Provided entries>
--------------------

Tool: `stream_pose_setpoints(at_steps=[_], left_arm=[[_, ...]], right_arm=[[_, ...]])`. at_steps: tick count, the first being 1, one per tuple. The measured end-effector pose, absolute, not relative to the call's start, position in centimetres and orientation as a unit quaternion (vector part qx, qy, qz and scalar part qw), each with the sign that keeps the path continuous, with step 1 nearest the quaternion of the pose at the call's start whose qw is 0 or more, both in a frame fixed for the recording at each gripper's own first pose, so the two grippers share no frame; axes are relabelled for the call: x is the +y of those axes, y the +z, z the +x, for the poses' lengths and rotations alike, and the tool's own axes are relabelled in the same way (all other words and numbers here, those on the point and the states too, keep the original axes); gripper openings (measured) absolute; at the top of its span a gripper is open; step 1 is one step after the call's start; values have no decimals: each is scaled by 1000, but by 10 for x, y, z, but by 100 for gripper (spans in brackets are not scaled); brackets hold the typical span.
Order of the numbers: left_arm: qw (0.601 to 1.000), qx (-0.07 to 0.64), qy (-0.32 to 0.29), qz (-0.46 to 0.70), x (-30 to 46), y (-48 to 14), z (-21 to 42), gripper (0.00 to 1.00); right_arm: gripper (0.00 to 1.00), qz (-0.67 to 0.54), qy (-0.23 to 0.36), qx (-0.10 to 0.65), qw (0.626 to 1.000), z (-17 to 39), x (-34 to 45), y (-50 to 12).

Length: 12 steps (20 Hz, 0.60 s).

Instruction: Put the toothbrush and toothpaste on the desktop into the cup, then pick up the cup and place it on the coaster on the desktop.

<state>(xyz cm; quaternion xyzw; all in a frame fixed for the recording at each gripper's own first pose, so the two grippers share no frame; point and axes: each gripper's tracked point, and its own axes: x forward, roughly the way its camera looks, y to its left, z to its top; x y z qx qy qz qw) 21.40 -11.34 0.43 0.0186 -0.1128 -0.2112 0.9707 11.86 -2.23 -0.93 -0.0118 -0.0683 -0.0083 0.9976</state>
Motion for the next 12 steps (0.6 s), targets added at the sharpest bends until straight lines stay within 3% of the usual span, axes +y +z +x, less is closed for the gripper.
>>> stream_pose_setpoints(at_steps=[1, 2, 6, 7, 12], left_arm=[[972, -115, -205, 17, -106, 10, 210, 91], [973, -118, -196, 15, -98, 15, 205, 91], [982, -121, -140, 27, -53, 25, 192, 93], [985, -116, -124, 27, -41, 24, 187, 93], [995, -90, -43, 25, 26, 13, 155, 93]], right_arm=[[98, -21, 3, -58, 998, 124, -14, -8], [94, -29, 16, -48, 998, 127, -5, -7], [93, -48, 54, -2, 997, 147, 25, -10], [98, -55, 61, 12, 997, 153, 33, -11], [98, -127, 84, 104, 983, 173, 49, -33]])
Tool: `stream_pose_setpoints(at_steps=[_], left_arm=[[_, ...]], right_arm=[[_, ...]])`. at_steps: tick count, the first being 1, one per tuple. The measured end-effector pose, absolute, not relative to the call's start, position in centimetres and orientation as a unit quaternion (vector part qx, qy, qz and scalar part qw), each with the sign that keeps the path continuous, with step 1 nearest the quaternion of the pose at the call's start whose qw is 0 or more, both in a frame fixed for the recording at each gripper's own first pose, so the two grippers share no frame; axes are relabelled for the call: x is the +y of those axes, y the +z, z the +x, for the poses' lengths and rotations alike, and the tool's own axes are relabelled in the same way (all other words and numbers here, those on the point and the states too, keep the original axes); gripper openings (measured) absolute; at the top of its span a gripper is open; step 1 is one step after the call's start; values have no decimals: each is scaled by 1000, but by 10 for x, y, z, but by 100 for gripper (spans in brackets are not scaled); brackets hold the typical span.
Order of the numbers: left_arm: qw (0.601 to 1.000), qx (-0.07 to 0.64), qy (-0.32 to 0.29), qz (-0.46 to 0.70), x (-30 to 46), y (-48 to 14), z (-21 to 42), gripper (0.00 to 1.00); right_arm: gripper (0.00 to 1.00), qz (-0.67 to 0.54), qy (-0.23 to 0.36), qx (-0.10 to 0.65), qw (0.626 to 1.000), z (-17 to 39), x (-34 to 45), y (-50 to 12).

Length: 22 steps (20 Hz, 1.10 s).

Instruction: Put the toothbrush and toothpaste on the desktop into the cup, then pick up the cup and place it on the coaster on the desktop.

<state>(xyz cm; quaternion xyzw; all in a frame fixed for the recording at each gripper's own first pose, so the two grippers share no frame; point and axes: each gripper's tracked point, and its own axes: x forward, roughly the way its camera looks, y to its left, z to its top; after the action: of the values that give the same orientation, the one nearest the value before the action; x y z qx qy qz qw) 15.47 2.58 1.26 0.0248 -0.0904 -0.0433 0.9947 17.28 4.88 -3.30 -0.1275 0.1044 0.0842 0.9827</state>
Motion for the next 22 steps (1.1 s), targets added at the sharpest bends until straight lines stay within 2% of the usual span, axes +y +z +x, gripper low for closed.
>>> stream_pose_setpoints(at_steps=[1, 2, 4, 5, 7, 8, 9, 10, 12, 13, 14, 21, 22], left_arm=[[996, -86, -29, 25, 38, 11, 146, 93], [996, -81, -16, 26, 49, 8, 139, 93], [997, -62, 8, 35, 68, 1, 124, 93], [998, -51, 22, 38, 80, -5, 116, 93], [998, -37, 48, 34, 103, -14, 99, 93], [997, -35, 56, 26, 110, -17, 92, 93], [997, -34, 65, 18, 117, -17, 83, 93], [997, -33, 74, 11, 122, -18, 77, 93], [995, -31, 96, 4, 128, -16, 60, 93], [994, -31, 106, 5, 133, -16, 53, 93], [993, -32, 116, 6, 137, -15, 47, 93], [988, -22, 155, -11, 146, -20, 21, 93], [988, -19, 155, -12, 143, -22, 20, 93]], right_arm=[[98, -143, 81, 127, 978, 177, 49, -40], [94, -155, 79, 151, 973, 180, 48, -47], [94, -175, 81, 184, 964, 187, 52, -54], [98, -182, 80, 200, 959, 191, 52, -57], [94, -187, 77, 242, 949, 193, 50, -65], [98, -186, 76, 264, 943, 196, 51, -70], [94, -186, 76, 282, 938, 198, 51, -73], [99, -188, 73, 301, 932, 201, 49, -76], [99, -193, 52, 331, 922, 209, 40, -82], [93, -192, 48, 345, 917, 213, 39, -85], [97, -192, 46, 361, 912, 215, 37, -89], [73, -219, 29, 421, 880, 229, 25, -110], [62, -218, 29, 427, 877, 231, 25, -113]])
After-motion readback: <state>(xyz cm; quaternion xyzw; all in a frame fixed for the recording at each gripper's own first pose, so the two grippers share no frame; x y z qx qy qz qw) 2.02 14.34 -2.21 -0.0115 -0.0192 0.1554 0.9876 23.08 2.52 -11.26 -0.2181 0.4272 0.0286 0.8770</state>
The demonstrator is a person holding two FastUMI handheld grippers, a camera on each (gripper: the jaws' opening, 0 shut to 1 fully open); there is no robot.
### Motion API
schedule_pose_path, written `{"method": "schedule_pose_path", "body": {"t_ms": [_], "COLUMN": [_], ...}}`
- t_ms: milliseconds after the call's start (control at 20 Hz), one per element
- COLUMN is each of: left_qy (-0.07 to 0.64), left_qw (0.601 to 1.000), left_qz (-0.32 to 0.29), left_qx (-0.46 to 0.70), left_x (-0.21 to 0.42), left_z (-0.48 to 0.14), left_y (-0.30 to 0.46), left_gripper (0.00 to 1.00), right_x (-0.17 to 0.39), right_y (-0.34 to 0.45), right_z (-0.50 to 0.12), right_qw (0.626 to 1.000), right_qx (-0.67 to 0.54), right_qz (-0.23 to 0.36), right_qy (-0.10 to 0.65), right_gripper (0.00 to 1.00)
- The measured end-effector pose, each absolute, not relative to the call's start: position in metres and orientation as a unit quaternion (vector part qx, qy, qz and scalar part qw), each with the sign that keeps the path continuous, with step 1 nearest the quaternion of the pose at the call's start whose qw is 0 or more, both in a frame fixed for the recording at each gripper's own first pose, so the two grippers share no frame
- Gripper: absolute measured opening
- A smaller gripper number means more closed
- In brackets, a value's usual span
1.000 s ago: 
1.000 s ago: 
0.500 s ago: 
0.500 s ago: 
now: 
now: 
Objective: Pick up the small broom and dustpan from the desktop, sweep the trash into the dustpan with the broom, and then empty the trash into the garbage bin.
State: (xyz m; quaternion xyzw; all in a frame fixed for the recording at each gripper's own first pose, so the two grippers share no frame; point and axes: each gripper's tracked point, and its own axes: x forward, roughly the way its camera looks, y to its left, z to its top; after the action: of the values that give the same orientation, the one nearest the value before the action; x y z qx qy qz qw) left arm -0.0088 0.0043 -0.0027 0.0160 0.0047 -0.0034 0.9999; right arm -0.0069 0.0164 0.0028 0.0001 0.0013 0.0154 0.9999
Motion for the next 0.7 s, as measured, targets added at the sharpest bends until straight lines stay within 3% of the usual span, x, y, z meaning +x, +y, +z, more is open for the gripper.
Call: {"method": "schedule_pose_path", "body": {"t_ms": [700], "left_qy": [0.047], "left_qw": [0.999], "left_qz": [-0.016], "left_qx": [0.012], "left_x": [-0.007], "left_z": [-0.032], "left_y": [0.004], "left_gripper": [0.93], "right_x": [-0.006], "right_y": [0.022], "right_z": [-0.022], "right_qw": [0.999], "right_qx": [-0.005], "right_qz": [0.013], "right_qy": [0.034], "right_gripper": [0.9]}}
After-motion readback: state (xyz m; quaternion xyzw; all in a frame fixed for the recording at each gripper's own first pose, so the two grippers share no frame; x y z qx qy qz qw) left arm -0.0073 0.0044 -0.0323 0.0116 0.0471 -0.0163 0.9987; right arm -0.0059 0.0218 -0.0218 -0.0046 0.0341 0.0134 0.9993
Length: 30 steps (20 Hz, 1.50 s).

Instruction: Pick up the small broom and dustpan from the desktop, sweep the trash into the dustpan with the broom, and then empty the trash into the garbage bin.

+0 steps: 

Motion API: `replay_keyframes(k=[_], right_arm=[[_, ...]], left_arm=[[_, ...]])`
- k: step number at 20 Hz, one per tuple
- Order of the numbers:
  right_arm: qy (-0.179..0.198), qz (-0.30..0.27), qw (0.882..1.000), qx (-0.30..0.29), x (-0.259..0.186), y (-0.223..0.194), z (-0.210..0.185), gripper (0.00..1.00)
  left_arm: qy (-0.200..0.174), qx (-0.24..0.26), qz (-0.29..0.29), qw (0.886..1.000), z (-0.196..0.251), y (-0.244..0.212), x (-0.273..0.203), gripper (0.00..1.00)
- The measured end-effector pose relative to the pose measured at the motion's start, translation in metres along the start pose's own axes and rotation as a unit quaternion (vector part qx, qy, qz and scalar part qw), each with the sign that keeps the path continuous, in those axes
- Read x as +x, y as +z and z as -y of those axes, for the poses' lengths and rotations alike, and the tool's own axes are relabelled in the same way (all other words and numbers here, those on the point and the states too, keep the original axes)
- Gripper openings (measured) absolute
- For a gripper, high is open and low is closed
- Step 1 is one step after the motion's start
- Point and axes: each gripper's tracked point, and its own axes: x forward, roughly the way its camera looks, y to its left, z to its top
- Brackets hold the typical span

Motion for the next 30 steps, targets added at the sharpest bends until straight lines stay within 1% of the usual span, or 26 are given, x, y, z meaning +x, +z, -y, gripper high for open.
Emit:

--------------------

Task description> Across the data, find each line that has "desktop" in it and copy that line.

Result below>
Instruction: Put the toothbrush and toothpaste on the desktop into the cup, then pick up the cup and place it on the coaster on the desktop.
Instruction: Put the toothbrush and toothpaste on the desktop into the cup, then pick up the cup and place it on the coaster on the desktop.
Objective: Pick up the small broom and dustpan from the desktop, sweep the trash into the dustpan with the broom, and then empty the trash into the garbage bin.
Instruction: Pick up the small broom and dustpan from the desktop, sweep the trash into the dustpan with the broom, and then empty the trash into the garbage bin.

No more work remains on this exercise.